* [WHAT THE TASK REQUIRES]: Start at the line in the entries below that contains "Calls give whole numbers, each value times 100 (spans", stop at the line that contains "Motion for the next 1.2", and output exactly the lines in that span, both ends included.

─── DATA SUPPLIED

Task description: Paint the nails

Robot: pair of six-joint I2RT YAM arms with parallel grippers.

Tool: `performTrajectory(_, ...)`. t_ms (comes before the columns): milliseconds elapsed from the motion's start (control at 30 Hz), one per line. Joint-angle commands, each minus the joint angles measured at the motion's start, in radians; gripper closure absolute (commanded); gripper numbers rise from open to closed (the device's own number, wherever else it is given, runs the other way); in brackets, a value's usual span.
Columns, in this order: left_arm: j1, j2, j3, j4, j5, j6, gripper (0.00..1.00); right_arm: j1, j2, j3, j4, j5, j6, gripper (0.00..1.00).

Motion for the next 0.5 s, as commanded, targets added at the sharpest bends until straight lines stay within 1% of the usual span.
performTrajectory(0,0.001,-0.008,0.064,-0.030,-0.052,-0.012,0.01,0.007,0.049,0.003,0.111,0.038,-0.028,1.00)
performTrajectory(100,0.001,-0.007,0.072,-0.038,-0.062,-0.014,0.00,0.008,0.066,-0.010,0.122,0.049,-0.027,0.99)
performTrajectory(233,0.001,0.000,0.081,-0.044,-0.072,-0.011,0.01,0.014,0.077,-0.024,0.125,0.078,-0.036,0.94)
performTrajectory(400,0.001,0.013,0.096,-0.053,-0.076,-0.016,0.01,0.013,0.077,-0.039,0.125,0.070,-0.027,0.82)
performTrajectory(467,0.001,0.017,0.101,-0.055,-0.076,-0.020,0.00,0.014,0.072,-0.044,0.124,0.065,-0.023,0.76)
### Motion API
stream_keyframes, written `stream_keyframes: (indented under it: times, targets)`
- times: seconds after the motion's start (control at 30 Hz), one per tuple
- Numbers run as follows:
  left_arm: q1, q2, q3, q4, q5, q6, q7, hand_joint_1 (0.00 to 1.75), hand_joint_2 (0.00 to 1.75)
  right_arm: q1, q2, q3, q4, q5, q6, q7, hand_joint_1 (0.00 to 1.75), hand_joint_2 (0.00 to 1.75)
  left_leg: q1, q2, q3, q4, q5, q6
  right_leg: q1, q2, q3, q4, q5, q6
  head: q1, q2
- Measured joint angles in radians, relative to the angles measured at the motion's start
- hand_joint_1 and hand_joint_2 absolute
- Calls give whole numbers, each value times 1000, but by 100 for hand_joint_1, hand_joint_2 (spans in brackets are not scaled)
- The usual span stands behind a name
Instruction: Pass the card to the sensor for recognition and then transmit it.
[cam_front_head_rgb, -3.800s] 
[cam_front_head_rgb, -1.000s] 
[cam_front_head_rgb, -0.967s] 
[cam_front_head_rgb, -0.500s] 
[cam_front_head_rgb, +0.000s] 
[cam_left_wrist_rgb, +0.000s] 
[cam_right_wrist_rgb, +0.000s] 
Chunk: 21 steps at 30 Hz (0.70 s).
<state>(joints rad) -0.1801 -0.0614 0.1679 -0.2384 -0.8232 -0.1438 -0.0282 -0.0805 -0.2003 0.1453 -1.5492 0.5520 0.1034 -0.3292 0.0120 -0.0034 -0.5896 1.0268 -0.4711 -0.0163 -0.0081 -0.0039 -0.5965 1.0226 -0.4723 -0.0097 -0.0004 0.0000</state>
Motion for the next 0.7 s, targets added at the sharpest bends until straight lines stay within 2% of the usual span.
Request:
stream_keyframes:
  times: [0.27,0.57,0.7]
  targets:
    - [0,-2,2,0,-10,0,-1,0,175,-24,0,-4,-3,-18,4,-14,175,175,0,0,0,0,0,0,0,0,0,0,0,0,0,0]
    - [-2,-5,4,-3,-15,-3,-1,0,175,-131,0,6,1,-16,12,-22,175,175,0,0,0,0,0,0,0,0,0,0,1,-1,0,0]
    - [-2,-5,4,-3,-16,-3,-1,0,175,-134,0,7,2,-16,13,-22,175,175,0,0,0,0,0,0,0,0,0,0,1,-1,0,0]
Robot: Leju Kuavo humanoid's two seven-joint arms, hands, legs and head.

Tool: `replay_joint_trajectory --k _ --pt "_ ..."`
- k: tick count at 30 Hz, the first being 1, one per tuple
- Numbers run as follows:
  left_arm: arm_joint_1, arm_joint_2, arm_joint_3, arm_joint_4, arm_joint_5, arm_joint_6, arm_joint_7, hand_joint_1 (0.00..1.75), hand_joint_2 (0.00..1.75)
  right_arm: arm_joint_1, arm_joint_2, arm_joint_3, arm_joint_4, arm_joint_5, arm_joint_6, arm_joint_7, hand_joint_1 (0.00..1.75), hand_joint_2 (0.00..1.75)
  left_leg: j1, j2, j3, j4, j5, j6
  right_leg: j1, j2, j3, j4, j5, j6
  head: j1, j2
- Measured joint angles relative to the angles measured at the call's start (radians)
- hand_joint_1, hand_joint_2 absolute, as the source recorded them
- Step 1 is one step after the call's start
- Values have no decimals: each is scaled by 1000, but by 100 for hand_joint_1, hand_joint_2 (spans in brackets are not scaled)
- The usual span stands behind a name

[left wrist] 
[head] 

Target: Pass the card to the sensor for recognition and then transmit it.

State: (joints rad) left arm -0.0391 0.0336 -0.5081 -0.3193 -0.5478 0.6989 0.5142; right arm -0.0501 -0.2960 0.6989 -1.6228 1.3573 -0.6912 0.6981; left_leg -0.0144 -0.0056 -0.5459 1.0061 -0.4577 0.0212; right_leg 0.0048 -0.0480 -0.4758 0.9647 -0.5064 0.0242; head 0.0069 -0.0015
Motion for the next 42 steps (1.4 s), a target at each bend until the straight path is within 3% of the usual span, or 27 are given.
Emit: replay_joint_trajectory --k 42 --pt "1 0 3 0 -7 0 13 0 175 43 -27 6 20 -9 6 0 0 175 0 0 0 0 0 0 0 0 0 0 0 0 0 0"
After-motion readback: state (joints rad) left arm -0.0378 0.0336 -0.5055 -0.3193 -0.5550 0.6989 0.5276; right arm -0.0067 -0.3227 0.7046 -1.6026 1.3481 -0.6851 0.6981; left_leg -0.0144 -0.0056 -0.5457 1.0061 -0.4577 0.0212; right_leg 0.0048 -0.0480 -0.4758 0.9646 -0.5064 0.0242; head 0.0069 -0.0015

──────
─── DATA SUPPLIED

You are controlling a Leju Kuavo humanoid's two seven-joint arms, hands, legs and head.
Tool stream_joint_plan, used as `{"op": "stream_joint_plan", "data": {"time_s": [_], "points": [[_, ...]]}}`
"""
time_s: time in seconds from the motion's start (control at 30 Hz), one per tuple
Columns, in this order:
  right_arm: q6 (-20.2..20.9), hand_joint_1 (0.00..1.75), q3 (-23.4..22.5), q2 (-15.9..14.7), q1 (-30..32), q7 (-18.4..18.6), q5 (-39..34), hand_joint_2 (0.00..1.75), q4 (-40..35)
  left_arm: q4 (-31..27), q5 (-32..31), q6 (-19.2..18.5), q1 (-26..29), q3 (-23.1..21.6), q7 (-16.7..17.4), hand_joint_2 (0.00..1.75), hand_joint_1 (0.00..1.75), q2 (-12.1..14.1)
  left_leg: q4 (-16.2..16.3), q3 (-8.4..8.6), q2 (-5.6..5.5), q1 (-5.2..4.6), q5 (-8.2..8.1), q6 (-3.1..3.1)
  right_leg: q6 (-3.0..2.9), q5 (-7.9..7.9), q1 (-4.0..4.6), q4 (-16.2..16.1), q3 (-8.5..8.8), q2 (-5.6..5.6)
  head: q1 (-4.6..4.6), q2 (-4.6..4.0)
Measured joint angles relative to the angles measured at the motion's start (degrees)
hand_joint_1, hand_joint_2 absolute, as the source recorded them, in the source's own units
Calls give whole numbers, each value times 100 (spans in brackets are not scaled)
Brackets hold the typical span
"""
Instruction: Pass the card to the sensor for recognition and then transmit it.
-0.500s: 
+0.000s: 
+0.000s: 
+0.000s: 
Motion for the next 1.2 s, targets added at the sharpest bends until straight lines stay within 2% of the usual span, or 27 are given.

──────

* [SOLUTION TO THIS EXERCISE]:
Calls give whole numbers, each value times 100 (spans in brackets are not scaled)
Brackets hold the typical span
"""
Instruction: Pass the card to the sensor for recognition and then transmit it.
-0.500s: 
+0.000s: 
+0.000s: 
+0.000s: 
Motion for the next 1.2 s, targets added at the sharpest bends until straight lines stay within 2% of the usual span, or 27 are given.

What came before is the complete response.